"Take heart, O my soul! Be not so downcast!" pleaded the musician, who was all urbanity, doing the honours of his one accomplishment there in that lonely hollow of the sands for all the world as though it had been a fine reception-room, and they his guests. "Stay, and I will play to you both the air of 'Yenki-dûdal'—a noble air, none like it, and of wide renown. So shall Abdullah cease from brooding on misfortune."

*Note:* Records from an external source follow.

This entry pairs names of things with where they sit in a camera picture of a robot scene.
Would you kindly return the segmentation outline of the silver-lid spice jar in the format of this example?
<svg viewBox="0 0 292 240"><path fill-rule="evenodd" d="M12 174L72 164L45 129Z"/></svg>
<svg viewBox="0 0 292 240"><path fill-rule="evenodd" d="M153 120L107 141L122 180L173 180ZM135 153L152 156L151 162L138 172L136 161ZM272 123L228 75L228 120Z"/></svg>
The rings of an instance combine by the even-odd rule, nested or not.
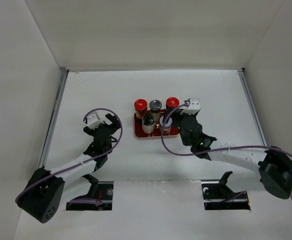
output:
<svg viewBox="0 0 292 240"><path fill-rule="evenodd" d="M163 135L169 135L171 131L172 118L165 120L165 116L162 116L159 120L159 129Z"/></svg>

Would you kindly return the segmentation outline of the tall red-cap sauce bottle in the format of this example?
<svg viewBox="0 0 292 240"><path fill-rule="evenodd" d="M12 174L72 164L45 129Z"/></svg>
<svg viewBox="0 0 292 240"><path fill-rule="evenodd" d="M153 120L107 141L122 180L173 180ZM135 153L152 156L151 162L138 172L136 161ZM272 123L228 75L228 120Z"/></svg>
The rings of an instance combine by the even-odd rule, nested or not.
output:
<svg viewBox="0 0 292 240"><path fill-rule="evenodd" d="M169 97L167 100L166 100L166 113L170 113L174 108L178 107L179 106L179 99L176 98L176 97Z"/></svg>

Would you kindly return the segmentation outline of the grey-cap white salt shaker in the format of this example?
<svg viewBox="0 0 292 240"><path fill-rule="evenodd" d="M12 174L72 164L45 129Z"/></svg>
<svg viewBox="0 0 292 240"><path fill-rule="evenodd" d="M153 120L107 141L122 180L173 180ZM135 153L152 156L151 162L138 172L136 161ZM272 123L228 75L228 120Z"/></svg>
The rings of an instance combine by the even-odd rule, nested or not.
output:
<svg viewBox="0 0 292 240"><path fill-rule="evenodd" d="M154 99L149 103L150 114L154 117L156 123L160 120L160 110L162 108L162 102L160 100Z"/></svg>

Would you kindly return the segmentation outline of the black-cap white bottle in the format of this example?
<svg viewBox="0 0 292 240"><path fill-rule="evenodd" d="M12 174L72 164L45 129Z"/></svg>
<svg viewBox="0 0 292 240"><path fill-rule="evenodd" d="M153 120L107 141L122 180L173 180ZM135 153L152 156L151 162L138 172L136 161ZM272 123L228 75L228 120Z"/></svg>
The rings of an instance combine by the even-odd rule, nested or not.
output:
<svg viewBox="0 0 292 240"><path fill-rule="evenodd" d="M142 130L145 134L151 134L154 131L155 119L150 113L147 113L142 118Z"/></svg>

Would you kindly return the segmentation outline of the short red-lid sauce jar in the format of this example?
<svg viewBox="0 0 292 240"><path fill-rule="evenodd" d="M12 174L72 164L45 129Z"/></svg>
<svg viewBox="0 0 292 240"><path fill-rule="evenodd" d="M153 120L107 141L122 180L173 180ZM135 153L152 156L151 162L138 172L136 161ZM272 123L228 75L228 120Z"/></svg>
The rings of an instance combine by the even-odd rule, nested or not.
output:
<svg viewBox="0 0 292 240"><path fill-rule="evenodd" d="M137 99L134 102L134 109L136 118L142 119L148 109L148 102L144 99Z"/></svg>

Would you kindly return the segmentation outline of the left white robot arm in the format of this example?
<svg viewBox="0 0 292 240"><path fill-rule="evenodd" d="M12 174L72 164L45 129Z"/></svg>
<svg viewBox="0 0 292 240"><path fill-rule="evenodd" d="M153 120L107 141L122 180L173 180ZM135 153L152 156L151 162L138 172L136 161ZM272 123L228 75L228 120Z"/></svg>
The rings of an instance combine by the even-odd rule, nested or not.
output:
<svg viewBox="0 0 292 240"><path fill-rule="evenodd" d="M64 188L80 178L88 180L81 186L83 196L68 201L67 210L99 209L108 204L107 200L102 199L99 181L92 173L104 165L108 155L118 145L121 139L113 135L116 131L122 131L123 127L120 118L112 110L105 115L107 122L100 120L97 112L94 109L84 116L84 132L92 136L93 141L83 154L63 166L35 170L25 189L16 197L17 206L39 222L44 224L55 215Z"/></svg>

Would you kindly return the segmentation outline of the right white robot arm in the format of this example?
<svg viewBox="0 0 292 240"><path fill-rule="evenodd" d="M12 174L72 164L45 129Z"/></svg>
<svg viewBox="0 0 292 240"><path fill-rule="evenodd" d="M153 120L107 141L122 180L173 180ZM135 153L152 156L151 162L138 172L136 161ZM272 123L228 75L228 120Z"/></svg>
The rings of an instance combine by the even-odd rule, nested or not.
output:
<svg viewBox="0 0 292 240"><path fill-rule="evenodd" d="M189 156L208 161L228 163L250 170L260 176L260 182L271 195L288 199L292 192L292 154L274 146L222 144L203 133L197 121L198 111L190 112L185 105L166 112L165 121L172 120Z"/></svg>

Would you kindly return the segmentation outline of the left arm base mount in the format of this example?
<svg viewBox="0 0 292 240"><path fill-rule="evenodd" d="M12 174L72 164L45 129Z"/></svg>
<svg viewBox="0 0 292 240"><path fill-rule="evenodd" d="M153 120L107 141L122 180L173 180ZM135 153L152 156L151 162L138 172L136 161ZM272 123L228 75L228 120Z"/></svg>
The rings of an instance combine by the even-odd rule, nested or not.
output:
<svg viewBox="0 0 292 240"><path fill-rule="evenodd" d="M83 176L90 188L84 195L80 195L66 203L67 211L111 211L113 204L114 182L99 181L91 174Z"/></svg>

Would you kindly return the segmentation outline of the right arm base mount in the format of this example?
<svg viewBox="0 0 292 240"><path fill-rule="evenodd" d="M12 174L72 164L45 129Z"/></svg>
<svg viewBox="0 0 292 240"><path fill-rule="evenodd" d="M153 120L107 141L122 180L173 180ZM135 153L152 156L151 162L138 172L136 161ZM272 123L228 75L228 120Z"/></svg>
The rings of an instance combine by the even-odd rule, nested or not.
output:
<svg viewBox="0 0 292 240"><path fill-rule="evenodd" d="M250 210L247 191L234 192L226 185L232 173L232 171L227 171L221 179L201 182L206 211Z"/></svg>

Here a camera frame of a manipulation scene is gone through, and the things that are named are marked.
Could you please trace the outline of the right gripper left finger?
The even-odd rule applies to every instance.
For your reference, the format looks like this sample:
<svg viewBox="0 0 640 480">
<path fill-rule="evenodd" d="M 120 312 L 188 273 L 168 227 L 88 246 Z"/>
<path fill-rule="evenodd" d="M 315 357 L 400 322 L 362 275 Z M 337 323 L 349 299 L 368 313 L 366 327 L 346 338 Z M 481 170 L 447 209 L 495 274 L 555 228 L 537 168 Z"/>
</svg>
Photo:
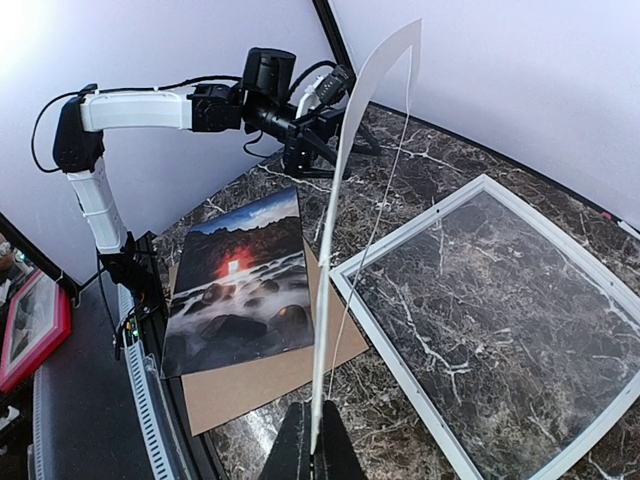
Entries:
<svg viewBox="0 0 640 480">
<path fill-rule="evenodd" d="M 313 477 L 311 406 L 292 403 L 259 474 L 260 480 L 309 480 Z"/>
</svg>

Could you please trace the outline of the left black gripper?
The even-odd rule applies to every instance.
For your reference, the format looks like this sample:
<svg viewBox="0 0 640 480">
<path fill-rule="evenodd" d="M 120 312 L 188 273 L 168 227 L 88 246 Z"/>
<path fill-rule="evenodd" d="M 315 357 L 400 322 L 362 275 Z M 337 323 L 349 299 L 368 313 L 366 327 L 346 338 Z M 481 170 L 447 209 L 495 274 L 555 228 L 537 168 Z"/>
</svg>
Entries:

This Frankish music hurrying to an end, of a rhythm monotonous as the hoof-beats of a galloping horse, seemed very ugly to Iskender. How different from the delicious waywardness of Eastern airs, whose charm is all by the bye, in precious dawdlings and digressions! It revealed to him the mind of his Emîr. Gradually, as he listened to it, grief fell from him; and in its stead rose hatred for a race that measured all things, even the sweet sounds of music, even love. He remembered only that his back was sore.
CHAPTER XXVIII
That night Iskender still endured distress of mind. Anger and fierce hatred of the Franks overcame him whenever he recalled what had happened in the Mission garden, and the recurring smart of his wounds prevented his forgetting it for more than a minute at a time. But in the morning, when pain had given place to a bruised stiffness, he recovered the resignation which had been his before the preacher Ward came with the tidings of his Emîr's great danger. For the first time since his return from the search for Wady 'l Mulûk he took out his paints and sketch-book, and went and sat beneath the ilex-tree, awaiting inspiration. But the buzz of flies, of bees, and other insects inseparable from the creamy morning sunlight set his mind afloat, and prevented its settling on any one object.
In this happy state of indecision he was found by Asad son of Costantîn. That high-minded youth had come, as he explained, at no small peril to himself, solely to warn his dear one to beware of ever coming near the Mission. The indignation of the missionary and the ladies with his conduct of the day before was intense; and no wonder, for from the excitement consequent upon that scene in the garden the Frank was back in bed again as ill as ever. All, to the very servants, blamed Iskender; while as for the uncle of the sufferer, that ancient blood-drinker had sworn to cut the son of Yâcûb into little pieces, and give his meat to dogs—a form of punishment, Asad explained, which the terrible old man had practised daily while in India at the expense of the native inhabitants of that unhappy country.
"Wallah, he is a veritable ghoul; he is more blood-thirsty than the worst among the Turks. Did I not warn thee of his state of feeling? What ailed thee thus to rush into his arms?"
To all this Iskender's sole reply was:
"Allah is bountiful!"
"But wherefore risk thy body in his presence? Tell me, O my soul, what imp possessed thee?" pleaded Asad in his most seductive tone. His curiosity was real, and very great. "All demand to know. That old ghoul vows he caught thee begging money of thy former patron—the Emîr, we used to call him, who is no more an Emîr than I am, it turns out, but only the son of a merchant in the city of Lûndra—but I cannot believe that he speaks truth in this. Inform me of thy motives, tell what really happened; then I can defend thee. Is not my discretion known? Have I not always stood thy friend? By Allah, I will keep the matter secret, if that is thy desire. Tell me, me only, O my soul—thy brother Asad!"